Começa a partida e todos notaram que a função do Carlão em campo seria ser a sombra do Paulinho e lá pelos vinte minutos do primeiro tempo nenhum dos dois ainda não haviam realizado nada: Paulinho não conseguia ficar desmarcado para receber a bola e o Carlão não armava nada e nem era o paredão na frente dos zagueiros de seu time. O jogo estava burocrático e tedioso. Aos trinta há um escanteio para o time do Carlão e ele vai para a área adversária para tentar o cabeceio, Paulinho vai atrás para marcá-lo, durante o empurra-empurra antes da cobrança o Carlão se vira e dá um murro no rosto do Paulinho que cai desacordado, soube-se depois que perdeu dois dentes e teve fratura do maxilar e suspeita de uma concussão craniana, foi internado. Carlão é expulso na hora. Começa a briga, tanto em campo, quanto nas arquibancadas. Parte dos torcedores invade o gramado, a policia já não consegue dominar a situação e começa a lançar gás lacrimogêneo, o trio de arbitragem, mais o quarto juiz, abandona o campo, diretores de ambos os times trocam sopapos. O representante da federação e o comandante da tropa da Policia Militar se reúnem com os presidentes dos times e chegam à conclusão de que é melhor suspender o jogo para uma nova data em campo neutro. A situação somente foi controlada após três horas com o saldo de um morto e uns oitenta gravemente feridos.
Inicialmente Carlão, no domingo à noite, é tido como o grande responsável pela tragédia. As grandes redes o caçam para uma “exclusiva”, mas ninguém sabe onde encontrá-lo. Quando os médicos autorizaram, Paulinho dá sua entrevista dizendo que não guardava rancor, que ele e o Carlão já se conheciam desde os 18 anos, quando participaram de uma Copa São Paulo de Futebol Junior e já haviam disputado um Sul-Americano pela seleção brasileira sub-vinte, quando dividiram o mesmo quarto na concentração e nos hotéis, não se tornaram amigos, mas sempre tiveram certas afinidades, até passaram a jantar juntos de vez em quando desde que passaram a jogar nos atuais times, etc e tal.
Na quarta surgiu um vídeo na internet de uns vinte segundos em que mostrava o real motivo da agressão: Paulinho, não uma, nem duas, mais várias vezes, enfiava o dedo médio no rabo do Carlão que tentava defender-se dando tapas na mão do Paulinho, até que em um momento de extrema irritação deu o tal soco.

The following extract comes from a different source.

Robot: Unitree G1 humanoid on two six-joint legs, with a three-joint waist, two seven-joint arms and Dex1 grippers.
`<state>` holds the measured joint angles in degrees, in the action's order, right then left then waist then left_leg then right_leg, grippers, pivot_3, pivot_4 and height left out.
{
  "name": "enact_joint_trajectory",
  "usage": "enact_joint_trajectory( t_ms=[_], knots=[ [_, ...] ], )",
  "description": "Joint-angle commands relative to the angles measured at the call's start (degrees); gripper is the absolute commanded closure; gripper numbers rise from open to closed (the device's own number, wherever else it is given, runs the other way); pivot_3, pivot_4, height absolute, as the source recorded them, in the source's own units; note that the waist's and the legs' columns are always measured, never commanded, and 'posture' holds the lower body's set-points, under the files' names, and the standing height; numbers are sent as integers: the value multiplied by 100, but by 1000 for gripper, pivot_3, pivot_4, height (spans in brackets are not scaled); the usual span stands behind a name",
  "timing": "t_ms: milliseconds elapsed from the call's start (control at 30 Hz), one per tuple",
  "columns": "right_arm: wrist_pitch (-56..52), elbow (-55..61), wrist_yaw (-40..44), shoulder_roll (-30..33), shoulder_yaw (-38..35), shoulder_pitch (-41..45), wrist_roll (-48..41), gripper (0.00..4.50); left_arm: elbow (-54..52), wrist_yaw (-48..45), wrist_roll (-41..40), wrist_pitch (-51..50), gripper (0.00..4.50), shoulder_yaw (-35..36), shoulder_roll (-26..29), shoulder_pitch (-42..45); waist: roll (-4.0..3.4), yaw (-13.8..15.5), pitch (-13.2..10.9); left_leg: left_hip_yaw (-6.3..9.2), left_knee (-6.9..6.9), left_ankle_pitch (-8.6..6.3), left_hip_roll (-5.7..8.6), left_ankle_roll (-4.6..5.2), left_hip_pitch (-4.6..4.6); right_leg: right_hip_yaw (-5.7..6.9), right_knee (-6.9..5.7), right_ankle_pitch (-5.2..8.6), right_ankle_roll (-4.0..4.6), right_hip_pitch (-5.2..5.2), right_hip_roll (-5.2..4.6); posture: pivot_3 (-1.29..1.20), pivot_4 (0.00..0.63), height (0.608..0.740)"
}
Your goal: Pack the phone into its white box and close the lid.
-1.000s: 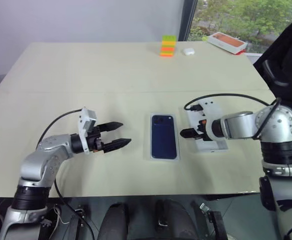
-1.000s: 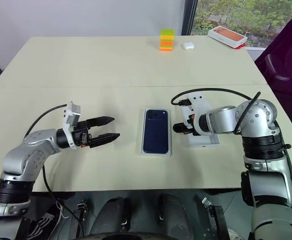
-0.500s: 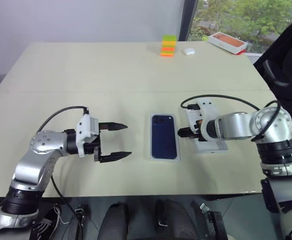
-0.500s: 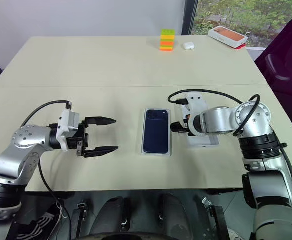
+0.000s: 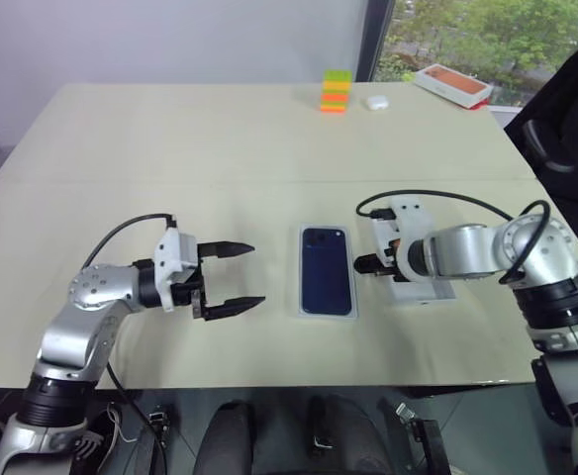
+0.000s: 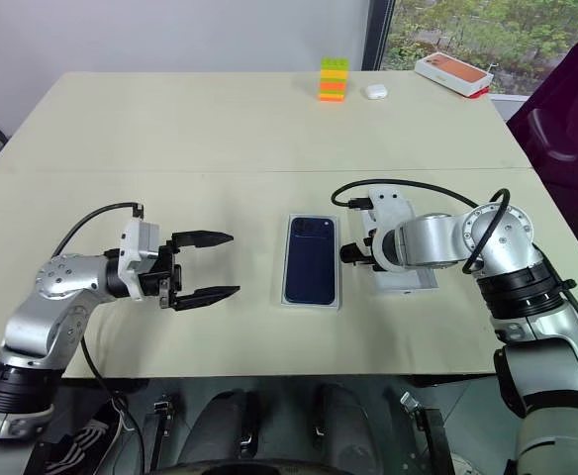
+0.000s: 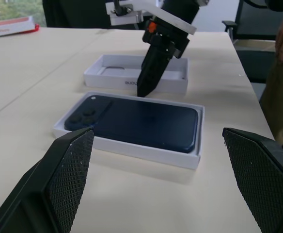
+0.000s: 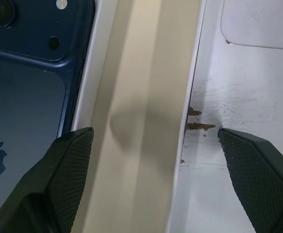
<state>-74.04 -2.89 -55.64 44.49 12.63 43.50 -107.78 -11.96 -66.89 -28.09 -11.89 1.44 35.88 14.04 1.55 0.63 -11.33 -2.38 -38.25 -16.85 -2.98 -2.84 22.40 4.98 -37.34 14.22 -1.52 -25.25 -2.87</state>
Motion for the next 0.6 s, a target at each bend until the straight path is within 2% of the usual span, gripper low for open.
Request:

Na quinta pela manhã os jornais estampavam as fotos, em seqüência, tiradas do vídeo e, enfim, os telejornais na hora do almoço absolveram o Carlão. Se pegaria ou não uma pesada suspensão não tinha importância, o importante era que ele provou que era macho e não aceitava desaforos.

No apartamento do Paulinho, sentados no sofá, assistindo televisão bem juntinhos, Carlão, sim era lá que ele fora se esconder, implorava que Paulinho o perdoasse pelos dois dentes e lhe jurava amor eterno.